Perché finché ci sarà un giovane che alza la voce contro l’ingiustizia, quei ragazzi appesi ai lampioni non saranno morti invano, essi continuano a vivere in ogni nostra assemblea, in ogni nostra idea, in ogni nostro gesto di libertà.
Viva Belluno, Viva la Resistenza e viva la libertà!
Sara Rizzotti
Presidentessa della Consulta Provinciale degli Studenti di Belluno
Una memoria da custodire
Le parole di Sara hanno toccato profondamente i cuori di tutti i presenti, lasciando un silenzio lungo e carico tra la folla raccolta nella piazza. Erano parole preparate, ma soprattutto sentite: la voce di una generazione che non ha vissuto la guerra ma che ne ha ereditato la responsabilità.

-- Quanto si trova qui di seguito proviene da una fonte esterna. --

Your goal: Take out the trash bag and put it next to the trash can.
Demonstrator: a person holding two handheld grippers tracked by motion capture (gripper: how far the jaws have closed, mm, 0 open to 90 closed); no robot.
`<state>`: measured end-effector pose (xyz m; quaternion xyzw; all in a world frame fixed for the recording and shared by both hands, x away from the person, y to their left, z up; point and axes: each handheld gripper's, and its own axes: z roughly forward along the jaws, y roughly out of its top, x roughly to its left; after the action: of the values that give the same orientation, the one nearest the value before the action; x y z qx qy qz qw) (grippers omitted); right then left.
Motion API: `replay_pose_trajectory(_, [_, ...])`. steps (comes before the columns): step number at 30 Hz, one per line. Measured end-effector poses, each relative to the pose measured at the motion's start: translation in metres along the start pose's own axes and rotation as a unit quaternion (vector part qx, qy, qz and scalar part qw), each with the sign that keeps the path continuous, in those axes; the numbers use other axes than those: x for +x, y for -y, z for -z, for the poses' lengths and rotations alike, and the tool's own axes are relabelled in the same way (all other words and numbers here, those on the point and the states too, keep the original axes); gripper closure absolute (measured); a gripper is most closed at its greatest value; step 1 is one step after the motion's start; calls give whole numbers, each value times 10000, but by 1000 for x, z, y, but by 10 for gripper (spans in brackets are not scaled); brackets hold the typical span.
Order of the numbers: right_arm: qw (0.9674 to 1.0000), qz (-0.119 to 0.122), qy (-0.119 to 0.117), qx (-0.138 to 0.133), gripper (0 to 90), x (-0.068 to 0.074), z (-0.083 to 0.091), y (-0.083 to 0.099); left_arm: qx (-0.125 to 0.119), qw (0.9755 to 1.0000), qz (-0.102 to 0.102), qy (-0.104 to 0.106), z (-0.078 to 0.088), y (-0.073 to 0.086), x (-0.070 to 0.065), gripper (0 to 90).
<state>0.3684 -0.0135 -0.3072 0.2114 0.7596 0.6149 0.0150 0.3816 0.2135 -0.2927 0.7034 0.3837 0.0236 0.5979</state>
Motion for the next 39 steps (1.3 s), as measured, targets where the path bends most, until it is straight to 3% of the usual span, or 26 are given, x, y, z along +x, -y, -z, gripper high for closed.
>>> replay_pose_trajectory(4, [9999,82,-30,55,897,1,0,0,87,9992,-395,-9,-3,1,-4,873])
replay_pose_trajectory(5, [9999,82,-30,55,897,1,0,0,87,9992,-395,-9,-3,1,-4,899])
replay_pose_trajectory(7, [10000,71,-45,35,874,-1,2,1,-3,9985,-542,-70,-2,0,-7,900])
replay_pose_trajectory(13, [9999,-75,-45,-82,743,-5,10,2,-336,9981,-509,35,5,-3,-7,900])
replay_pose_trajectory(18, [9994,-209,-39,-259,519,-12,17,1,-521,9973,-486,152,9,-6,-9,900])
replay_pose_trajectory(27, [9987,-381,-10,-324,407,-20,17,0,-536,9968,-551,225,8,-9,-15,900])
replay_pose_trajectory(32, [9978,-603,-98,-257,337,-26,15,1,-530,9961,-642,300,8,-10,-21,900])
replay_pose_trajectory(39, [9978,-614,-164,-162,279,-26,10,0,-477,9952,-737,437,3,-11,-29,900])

La cerimonia si è conclusa con la deposizione di una corona d’alloro al monumento ai caduti, a poca distanza dai lampioni — gli stessi, o i loro eredi simbolici — cui furono appesi i corpi degli impiccati. Un gesto antico, ripetuto ogni anno, che non perde mai il suo peso. Perché quella mattina del 17 marzo 1945 non appartiene solo alla storia: appartiene alla coscienza di ogni bellunese, e — come ha detto Sara — a ogni giovane che intende il futuro come responsabilità.
Salvatore Cacciatore, Giuseppe De Zordo, Valentino Andreani, Gianni Piazza. Quattro nomi da non smettere mai di leggere ad alta voce.
Michele Sacchet
Foto M. Sacchet

Come presidentessa della consulta provinciale degli studenti di Belluno, sento il forte peso e l’onore di dare la voce alla mia generazione in un luogo che è simbolo massimo del sacrificio bellunese. Per noi giovani, Piazza dei Martiri rappresenta il cuore della socialità, un punto di ritrovo. Ma oggi dobbiamo ricordare che la nostra libertà di incontrarci qua e stata pagata a un prezzo altissimo.